• TASK OBJECTIVE: From the entries that follow, copy each line in which "plush" appears.

(Entries taken from a collection)
-=-=-=-=-

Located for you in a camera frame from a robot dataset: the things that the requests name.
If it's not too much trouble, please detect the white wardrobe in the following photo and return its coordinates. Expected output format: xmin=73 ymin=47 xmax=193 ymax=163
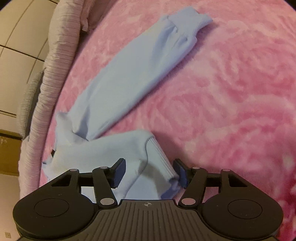
xmin=1 ymin=0 xmax=58 ymax=133

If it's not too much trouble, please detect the striped lilac duvet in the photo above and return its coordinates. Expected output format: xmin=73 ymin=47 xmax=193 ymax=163
xmin=18 ymin=1 xmax=94 ymax=198

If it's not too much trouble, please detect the pink rose blanket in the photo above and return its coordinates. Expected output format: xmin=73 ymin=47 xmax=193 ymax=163
xmin=39 ymin=0 xmax=296 ymax=239

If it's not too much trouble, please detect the brown wooden door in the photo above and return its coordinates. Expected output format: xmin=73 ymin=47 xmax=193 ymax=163
xmin=0 ymin=130 xmax=22 ymax=176

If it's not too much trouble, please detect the grey textured pillow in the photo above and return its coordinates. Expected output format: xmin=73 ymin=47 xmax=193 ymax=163
xmin=16 ymin=70 xmax=44 ymax=140

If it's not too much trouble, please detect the light blue sweatshirt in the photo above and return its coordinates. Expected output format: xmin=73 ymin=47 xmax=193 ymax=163
xmin=42 ymin=6 xmax=211 ymax=200

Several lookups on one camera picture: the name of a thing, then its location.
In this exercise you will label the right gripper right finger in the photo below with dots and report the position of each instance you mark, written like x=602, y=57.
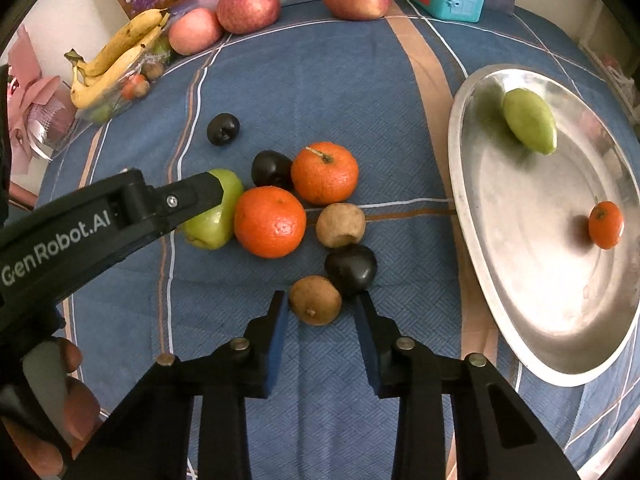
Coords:
x=497, y=435

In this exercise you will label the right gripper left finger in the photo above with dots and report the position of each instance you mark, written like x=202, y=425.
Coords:
x=147, y=436

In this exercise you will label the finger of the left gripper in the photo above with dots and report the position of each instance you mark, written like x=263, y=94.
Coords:
x=178, y=202

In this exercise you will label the round green apple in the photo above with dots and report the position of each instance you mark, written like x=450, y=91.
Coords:
x=214, y=228

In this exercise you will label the large front orange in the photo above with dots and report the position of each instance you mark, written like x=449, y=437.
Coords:
x=269, y=222

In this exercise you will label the brown kiwi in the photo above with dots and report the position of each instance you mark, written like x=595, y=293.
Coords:
x=315, y=300
x=340, y=224

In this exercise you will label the small fruits in container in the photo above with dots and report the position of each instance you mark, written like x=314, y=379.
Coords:
x=134, y=87

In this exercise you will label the person's left hand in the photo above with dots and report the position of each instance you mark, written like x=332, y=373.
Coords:
x=48, y=414

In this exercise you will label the lone dark plum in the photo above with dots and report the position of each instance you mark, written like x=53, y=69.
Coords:
x=223, y=129

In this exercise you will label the dark plum beside oranges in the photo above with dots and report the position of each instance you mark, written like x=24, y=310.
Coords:
x=271, y=168

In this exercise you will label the clear plastic fruit container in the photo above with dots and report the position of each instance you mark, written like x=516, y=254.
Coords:
x=159, y=52

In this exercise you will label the yellow banana bunch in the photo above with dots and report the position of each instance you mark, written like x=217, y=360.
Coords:
x=112, y=57

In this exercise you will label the orange with stem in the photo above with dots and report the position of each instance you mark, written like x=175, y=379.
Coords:
x=324, y=173

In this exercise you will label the blue plaid tablecloth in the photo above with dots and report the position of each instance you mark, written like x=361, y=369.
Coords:
x=376, y=88

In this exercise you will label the pale pink apple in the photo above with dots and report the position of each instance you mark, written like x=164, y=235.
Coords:
x=195, y=31

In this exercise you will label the dark plum near kiwis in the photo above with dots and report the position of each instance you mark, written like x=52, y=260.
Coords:
x=351, y=267

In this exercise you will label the middle red apple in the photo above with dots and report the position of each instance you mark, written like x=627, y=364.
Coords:
x=241, y=17

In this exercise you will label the small orange on tray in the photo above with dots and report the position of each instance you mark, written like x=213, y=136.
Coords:
x=606, y=224

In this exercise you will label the silver metal tray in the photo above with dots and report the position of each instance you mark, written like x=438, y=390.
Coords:
x=566, y=307

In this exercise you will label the green mango on tray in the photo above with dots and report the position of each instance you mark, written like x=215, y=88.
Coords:
x=531, y=120

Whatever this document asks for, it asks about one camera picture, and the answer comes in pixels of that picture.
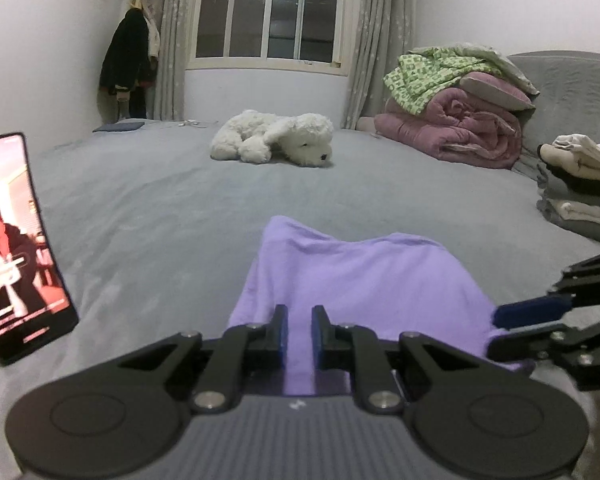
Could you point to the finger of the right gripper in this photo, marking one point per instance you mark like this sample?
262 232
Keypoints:
555 299
540 342

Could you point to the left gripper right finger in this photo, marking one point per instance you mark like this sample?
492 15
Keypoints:
472 417

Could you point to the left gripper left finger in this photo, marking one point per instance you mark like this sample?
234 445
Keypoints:
119 416

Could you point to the purple pants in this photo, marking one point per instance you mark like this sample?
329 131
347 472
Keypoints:
392 284

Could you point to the stack of folded clothes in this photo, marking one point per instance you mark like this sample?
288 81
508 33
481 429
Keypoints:
568 183

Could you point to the smartphone with lit screen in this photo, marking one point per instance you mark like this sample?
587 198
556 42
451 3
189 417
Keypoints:
35 306

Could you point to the grey quilted headboard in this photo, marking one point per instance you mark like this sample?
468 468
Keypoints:
568 100

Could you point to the pink folded quilt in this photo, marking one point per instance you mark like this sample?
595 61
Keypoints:
455 126

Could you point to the white grey pillow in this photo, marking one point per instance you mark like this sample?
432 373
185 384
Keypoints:
478 58

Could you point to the pink grey pillow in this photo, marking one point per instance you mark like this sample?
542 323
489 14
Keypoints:
496 91

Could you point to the green patterned blanket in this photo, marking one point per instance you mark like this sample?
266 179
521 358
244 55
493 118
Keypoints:
416 81

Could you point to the white plush dog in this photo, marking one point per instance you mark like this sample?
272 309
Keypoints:
254 137

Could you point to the grey right curtain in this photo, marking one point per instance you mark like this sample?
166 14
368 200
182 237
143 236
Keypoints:
383 31

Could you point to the grey curtain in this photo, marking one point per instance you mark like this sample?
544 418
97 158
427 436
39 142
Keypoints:
383 31
174 19

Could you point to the dark hanging coat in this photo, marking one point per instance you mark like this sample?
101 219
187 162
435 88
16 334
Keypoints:
128 70

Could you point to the grey left curtain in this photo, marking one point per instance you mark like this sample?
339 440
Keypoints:
174 19

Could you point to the window with white frame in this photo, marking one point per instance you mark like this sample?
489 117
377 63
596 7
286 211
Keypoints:
313 36

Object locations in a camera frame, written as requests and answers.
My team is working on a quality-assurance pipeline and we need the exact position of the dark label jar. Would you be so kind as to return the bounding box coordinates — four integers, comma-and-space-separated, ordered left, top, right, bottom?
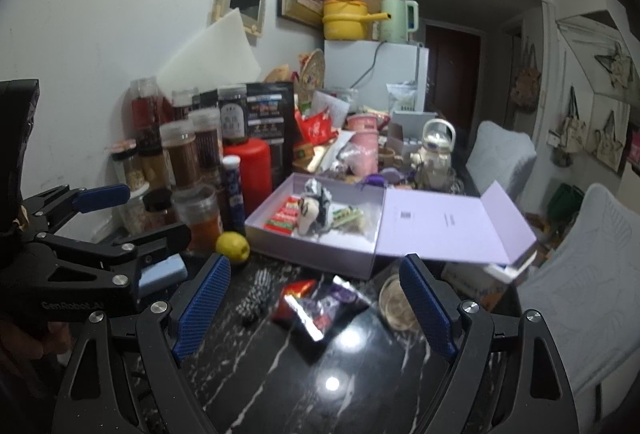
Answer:
218, 84, 248, 145

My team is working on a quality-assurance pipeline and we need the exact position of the blue white tube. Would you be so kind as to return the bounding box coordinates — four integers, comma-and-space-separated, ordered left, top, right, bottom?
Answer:
222, 155, 245, 235

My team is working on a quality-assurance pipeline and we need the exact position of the orange white cardboard box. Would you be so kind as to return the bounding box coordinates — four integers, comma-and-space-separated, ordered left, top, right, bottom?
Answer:
442, 263, 514, 312

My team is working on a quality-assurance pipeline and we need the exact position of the red snack bag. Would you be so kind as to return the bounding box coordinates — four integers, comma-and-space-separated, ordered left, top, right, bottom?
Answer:
295, 108, 336, 146

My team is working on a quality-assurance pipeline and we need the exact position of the white foam board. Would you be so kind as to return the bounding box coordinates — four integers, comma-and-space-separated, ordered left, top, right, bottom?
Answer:
157, 10, 262, 94

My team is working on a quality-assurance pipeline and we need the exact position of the amber liquid plastic jar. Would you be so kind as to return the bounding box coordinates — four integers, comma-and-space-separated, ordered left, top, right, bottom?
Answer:
171, 184, 224, 254

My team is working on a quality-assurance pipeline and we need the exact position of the clear zip bag white powder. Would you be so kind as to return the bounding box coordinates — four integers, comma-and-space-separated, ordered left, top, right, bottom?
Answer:
331, 203, 381, 240

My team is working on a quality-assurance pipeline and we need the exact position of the white mini fridge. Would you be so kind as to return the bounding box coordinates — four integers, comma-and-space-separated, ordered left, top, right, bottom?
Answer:
323, 40, 430, 111

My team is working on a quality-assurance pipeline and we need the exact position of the purple snack packet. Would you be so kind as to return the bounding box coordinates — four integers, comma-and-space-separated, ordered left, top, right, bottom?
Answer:
271, 275, 372, 343

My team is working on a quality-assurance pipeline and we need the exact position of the green electric kettle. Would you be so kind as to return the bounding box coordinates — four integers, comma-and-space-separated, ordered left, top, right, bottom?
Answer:
380, 0, 419, 43

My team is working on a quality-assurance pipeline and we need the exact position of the white box of bottles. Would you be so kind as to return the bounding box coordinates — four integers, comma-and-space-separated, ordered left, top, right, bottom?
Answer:
386, 110, 438, 156

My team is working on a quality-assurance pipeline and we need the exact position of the wall intercom panel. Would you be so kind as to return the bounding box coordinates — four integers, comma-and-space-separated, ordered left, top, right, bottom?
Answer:
210, 0, 266, 38

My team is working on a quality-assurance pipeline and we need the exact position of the yellow lemon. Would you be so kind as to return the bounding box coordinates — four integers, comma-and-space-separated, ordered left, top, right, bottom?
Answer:
216, 232, 250, 264

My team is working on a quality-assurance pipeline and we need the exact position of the pink tumbler cup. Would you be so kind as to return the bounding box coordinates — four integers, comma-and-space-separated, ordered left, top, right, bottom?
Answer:
347, 113, 378, 177

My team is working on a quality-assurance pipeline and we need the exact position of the black printed package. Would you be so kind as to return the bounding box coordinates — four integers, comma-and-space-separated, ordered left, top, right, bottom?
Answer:
246, 81, 295, 184

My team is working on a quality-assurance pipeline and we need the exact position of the brown ceramic mug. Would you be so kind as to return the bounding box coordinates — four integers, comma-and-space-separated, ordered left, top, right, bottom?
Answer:
378, 147, 404, 172

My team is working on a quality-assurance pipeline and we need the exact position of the red white snack packet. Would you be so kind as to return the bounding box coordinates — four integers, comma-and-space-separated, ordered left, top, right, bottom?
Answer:
264, 196, 300, 236

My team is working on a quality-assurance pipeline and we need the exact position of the brown powder jar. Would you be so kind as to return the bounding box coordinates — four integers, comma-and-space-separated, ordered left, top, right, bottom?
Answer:
160, 120, 202, 191

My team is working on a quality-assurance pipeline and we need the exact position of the white plush toy with glasses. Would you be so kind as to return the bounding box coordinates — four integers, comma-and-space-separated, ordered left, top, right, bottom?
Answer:
296, 196, 320, 236

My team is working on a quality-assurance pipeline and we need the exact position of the red cylindrical canister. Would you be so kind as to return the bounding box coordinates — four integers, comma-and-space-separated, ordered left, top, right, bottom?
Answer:
224, 139, 273, 215

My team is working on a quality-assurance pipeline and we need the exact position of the grey leaf pattern cushion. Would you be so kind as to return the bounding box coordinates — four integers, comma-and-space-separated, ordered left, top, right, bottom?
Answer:
465, 120, 537, 201

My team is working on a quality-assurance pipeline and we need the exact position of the black white gingham cloth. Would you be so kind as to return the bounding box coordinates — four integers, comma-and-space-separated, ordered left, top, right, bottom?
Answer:
300, 179, 332, 235

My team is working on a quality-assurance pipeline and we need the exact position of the woven round trivet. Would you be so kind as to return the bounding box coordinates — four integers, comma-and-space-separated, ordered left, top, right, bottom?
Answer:
298, 49, 326, 93

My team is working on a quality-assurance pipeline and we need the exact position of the clear bag round cake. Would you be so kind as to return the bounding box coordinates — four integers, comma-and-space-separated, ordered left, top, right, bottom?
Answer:
378, 274, 420, 332

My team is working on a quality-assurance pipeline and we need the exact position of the yellow enamel pot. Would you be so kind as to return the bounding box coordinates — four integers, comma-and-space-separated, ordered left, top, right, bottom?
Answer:
322, 0, 392, 41

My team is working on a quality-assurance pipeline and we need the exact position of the open lavender gift box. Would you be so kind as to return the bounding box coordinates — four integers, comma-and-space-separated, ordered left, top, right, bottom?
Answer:
245, 174, 536, 280

-=-=-=-=-

• WRITTEN ANSWER:
Could you point to the white plush dog in this photo, marking one point per instance you mark like this sample?
My team is working on a quality-assurance pipeline and we need the exact position of the white plush toy with glasses. Would you be so kind as to return the bounding box coordinates — four integers, comma-and-space-separated, ordered left, top, right, bottom?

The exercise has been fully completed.